Brief →
Verbatim output of the full listing is required.

Source data →

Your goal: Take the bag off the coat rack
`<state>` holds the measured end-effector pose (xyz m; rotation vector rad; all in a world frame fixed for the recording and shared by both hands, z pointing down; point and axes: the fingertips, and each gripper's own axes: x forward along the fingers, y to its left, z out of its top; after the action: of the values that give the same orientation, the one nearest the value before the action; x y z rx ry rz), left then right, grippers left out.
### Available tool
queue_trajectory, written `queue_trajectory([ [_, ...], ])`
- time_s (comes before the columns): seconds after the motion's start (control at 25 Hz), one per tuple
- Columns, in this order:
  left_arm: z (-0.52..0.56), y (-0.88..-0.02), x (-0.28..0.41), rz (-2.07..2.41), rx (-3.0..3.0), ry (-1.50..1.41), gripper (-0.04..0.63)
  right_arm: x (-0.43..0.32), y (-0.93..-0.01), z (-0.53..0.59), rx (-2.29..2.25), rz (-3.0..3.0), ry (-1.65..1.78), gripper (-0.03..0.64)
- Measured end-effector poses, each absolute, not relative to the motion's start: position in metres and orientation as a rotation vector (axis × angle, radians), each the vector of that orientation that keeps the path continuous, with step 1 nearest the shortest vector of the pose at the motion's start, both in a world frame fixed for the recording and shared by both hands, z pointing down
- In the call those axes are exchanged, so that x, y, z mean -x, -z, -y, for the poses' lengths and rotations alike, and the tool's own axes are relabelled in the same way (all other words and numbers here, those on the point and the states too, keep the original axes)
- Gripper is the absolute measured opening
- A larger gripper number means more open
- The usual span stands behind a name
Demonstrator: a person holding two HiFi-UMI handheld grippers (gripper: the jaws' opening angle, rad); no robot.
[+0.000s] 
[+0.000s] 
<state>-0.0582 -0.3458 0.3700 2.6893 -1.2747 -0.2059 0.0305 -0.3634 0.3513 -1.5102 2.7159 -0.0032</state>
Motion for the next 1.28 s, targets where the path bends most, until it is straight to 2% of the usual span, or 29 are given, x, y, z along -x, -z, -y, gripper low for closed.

The answer →
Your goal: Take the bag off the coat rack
`<state>` holds the measured end-effector pose (xyz m; rotation vector rad; all in a world frame fixed for the recording and shared by both hands, z pointing down; point and axes: the fingertips, and each gripper's own axes: x forward along the fingers, y to its left, z out of its top; after the action: of the values that give the same orientation, the one nearest the value before the action; x y z rx ry rz), left then right, grippers left out.
### Available tool
queue_trajectory, written `queue_trajectory([ [_, ...], ])`
- time_s (comes before the columns): seconds after the motion's start (control at 25 Hz), one per tuple
- Columns, in this order:
  left_arm: z (-0.52..0.56), y (-0.88..-0.02), x (-0.28..0.41), rz (-2.07..2.41), rx (-3.0..3.0), ry (-1.50..1.41), gripper (-0.04..0.63)
  right_arm: x (-0.43..0.32), y (-0.93..-0.01), z (-0.53..0.59), rx (-2.29..2.25), rz (-3.0..3.0), ry (-1.65..1.78), gripper (-0.03..0.64)
- Measured end-effector poses, each absolute, not relative to the motion's start: position in metres and orientation as a rotation vector (axis × angle, radians), each the vector of that orientation that keeps the path continuous, with step 1 nearest the shortest vector of the pose at the motion's start, both in a world frame fixed for the recording and shared by both hands, z pointing down
- In the call those axes are exchanged, so that x, y, z mean -x, -z, -y, for the poses' lengths and rotations alike, and the tool's own axes are relabelled in the same way (all other words and numbers here, those on the point and the states too, keep the original axes)
- Gripper is the absolute measured opening
- A larger gripper number means more open
- The usual span stands behind a name
Demonstrator: a person holding two HiFi-UMI handheld grippers (gripper: the jaws' opening angle, rad); no robot.
[+0.000s] 
[+0.000s] 
<state>-0.0582 -0.3458 0.3700 2.6893 -1.2747 -0.2059 0.0305 -0.3634 0.3513 -1.5102 2.7159 -0.0032</state>
Motion for the next 1.28 s, targets where the path bends most, until it is straight to 2% of the usual span, or 29 are given, x, y, z along -x, -z, -y, gripper low for closed.

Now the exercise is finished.